**Task statement:** Return the lines below exactly as they appear, please, starting with the first and ending with the one that contains "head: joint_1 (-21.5".
════════
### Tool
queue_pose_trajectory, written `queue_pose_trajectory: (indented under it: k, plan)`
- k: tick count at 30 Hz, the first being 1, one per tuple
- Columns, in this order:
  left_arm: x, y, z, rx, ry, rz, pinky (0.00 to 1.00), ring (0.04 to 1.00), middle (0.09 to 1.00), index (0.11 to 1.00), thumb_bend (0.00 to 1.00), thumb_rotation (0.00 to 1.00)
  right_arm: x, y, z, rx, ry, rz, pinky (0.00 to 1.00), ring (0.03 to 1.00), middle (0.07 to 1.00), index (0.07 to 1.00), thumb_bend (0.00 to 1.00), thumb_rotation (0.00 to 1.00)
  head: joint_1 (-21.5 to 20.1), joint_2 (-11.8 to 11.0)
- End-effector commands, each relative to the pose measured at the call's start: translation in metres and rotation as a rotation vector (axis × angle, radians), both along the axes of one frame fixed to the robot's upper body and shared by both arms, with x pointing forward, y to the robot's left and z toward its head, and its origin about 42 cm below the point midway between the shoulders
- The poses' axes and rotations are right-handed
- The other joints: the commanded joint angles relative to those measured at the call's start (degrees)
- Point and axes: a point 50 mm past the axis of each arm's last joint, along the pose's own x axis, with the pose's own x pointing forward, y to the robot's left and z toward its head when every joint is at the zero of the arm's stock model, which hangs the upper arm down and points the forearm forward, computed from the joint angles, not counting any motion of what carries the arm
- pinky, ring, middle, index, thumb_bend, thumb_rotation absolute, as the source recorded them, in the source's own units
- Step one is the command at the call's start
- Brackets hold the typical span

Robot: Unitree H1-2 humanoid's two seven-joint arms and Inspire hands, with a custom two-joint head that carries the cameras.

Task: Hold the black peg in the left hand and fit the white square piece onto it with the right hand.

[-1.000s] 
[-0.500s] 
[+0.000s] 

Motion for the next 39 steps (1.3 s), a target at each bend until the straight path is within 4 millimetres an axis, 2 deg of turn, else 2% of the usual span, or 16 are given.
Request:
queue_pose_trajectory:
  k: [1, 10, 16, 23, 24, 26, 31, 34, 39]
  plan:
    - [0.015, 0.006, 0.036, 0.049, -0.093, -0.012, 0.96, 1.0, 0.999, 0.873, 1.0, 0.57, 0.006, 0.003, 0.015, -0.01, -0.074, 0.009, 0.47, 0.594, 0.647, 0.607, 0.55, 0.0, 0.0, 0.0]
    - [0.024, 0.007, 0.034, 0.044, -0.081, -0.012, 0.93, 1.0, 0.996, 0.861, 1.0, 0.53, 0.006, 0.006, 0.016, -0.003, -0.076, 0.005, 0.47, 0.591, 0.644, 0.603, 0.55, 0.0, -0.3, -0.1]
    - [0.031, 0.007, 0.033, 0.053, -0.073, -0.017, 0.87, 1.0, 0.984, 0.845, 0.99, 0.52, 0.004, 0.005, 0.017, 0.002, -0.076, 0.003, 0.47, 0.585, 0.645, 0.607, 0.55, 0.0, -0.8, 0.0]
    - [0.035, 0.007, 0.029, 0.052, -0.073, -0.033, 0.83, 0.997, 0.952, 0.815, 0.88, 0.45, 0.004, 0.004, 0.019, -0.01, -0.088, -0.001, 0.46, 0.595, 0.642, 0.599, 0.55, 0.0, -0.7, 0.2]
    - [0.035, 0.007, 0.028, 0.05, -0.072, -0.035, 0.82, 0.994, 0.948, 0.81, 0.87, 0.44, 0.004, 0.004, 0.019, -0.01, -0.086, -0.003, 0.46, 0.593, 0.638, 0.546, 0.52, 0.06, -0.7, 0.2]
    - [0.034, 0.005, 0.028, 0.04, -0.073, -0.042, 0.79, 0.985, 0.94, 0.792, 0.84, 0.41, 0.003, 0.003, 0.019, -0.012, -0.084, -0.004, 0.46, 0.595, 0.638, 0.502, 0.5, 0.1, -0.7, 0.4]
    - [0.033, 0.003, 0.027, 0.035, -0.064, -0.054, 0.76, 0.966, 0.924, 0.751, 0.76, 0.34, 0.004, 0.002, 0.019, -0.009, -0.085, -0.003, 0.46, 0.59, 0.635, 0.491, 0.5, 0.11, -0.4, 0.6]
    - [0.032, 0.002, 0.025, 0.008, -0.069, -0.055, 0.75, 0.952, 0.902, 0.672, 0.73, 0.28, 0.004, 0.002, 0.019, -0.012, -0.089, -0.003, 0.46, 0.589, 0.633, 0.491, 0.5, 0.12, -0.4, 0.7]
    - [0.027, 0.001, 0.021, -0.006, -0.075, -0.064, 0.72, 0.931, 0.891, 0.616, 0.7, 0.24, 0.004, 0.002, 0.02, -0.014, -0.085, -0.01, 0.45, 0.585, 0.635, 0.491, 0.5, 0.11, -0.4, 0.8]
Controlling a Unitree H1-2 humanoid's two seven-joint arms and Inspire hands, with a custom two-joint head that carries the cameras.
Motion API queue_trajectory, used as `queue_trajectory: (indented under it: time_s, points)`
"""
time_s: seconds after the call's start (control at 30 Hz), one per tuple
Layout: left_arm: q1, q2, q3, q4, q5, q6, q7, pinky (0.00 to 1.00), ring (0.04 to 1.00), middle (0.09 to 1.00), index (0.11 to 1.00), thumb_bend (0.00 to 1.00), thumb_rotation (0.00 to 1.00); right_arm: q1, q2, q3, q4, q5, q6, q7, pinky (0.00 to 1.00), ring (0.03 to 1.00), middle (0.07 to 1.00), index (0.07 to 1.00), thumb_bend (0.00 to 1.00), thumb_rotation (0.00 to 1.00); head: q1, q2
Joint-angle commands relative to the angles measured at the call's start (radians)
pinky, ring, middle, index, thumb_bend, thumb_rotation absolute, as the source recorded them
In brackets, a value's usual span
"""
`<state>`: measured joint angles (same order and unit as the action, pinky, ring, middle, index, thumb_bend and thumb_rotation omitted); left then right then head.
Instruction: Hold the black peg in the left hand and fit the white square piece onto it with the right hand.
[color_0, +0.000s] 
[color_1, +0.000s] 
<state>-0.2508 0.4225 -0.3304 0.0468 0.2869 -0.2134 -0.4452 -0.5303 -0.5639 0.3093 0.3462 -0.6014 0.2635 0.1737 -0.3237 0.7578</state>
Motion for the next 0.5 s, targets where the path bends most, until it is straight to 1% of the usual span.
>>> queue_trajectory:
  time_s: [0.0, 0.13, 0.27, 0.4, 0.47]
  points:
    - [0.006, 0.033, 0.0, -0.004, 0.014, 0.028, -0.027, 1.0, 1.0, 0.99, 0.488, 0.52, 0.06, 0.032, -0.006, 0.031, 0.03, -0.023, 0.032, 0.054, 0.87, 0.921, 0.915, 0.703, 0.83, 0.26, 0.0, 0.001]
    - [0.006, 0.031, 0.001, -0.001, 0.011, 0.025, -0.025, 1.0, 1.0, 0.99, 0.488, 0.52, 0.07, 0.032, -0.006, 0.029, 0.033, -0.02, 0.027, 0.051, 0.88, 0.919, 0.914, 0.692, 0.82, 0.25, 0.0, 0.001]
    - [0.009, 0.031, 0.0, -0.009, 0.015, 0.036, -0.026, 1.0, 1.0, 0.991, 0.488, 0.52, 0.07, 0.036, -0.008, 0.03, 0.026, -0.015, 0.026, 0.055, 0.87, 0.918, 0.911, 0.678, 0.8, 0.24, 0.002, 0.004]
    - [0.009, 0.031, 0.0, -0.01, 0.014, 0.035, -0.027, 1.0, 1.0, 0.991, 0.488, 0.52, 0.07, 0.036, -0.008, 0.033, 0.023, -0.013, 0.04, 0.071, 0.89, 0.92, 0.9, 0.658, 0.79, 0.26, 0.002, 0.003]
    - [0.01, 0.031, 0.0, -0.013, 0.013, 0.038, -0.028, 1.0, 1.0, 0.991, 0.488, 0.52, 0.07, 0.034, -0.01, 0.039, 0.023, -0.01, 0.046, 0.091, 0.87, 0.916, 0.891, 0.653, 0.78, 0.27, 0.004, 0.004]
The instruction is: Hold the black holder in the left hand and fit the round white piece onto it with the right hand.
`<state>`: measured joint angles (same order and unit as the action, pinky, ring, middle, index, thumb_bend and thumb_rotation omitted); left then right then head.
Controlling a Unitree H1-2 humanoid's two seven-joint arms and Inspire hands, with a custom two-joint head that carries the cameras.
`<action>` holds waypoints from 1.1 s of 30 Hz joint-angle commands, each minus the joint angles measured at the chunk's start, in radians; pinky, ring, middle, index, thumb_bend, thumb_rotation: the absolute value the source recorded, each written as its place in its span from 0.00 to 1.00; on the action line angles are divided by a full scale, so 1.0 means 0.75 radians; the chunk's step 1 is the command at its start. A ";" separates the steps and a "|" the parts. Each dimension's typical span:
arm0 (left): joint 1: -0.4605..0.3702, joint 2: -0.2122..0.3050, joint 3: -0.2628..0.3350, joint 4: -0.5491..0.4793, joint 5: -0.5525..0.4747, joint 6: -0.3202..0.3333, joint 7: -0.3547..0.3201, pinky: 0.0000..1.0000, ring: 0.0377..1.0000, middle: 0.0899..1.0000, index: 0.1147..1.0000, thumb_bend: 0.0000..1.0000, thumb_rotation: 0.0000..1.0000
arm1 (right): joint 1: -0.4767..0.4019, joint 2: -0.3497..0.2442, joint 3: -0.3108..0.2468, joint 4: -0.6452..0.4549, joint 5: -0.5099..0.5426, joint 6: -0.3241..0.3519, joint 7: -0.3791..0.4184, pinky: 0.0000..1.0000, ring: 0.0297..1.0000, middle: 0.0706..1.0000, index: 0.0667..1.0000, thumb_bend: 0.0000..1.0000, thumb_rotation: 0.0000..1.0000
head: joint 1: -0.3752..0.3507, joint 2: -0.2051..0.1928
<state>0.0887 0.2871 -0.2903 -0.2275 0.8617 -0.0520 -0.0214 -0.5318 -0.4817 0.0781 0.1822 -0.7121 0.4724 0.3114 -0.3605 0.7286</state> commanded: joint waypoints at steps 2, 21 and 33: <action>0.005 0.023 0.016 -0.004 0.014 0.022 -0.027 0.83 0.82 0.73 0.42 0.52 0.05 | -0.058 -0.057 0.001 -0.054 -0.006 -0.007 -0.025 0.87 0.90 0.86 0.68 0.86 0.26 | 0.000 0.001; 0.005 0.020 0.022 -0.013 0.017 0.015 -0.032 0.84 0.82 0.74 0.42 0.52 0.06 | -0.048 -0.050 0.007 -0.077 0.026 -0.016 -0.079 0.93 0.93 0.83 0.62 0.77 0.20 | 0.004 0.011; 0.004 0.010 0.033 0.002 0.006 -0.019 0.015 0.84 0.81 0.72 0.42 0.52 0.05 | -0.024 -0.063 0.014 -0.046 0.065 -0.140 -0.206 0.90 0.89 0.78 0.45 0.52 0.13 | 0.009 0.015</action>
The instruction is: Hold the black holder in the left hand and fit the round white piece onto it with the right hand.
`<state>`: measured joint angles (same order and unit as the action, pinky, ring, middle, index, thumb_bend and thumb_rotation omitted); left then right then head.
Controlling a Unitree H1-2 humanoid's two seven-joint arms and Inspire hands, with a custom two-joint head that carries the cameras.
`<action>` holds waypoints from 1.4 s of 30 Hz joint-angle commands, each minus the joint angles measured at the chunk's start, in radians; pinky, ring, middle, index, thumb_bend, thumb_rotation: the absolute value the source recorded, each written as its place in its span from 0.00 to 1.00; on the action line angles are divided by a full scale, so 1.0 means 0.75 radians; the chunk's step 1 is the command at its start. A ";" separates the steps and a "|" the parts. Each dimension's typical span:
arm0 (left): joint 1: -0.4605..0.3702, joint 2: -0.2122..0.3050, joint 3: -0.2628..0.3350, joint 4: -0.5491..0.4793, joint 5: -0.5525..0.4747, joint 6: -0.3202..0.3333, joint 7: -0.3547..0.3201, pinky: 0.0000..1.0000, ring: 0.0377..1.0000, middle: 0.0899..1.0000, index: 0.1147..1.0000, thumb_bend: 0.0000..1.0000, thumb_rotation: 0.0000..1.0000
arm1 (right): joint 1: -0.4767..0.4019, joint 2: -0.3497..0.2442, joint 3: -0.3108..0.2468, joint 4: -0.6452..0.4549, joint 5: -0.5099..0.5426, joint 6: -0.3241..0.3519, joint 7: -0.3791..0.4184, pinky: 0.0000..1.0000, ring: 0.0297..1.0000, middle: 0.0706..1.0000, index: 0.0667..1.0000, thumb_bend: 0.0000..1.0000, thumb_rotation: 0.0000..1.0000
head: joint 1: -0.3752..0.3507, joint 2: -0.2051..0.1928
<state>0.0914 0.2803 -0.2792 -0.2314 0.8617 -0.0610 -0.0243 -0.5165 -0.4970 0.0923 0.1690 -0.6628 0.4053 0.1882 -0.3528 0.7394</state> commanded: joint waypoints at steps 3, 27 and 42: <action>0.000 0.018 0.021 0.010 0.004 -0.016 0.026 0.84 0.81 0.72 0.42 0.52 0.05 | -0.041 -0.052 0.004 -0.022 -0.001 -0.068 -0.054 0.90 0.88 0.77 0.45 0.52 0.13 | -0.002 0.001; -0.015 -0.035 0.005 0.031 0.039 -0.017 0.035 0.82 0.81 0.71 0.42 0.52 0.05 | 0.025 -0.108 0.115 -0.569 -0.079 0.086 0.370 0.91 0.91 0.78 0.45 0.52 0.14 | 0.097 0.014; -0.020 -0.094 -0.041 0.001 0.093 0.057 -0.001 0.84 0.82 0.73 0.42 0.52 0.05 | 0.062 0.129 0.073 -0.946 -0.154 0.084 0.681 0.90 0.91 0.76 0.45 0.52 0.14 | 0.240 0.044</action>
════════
**Exercise solution:**
### Tool
queue_pose_trajectory, written `queue_pose_trajectory: (indented under it: k, plan)`
- k: tick count at 30 Hz, the first being 1, one per tuple
- Columns, in this order:
  left_arm: x, y, z, rx, ry, rz, pinky (0.00 to 1.00), ring (0.04 to 1.00), middle (0.09 to 1.00), index (0.11 to 1.00), thumb_bend (0.00 to 1.00), thumb_rotation (0.00 to 1.00)
  right_arm: x, y, z, rx, ry, rz, pinky (0.00 to 1.00), ring (0.03 to 1.00), middle (0.07 to 1.00), index (0.07 to 1.00), thumb_bend (0.00 to 1.00), thumb_rotation (0.00 to 1.00)
  head: joint_1 (-21.5 to 20.1), joint_2 (-11.8 to 11.0)

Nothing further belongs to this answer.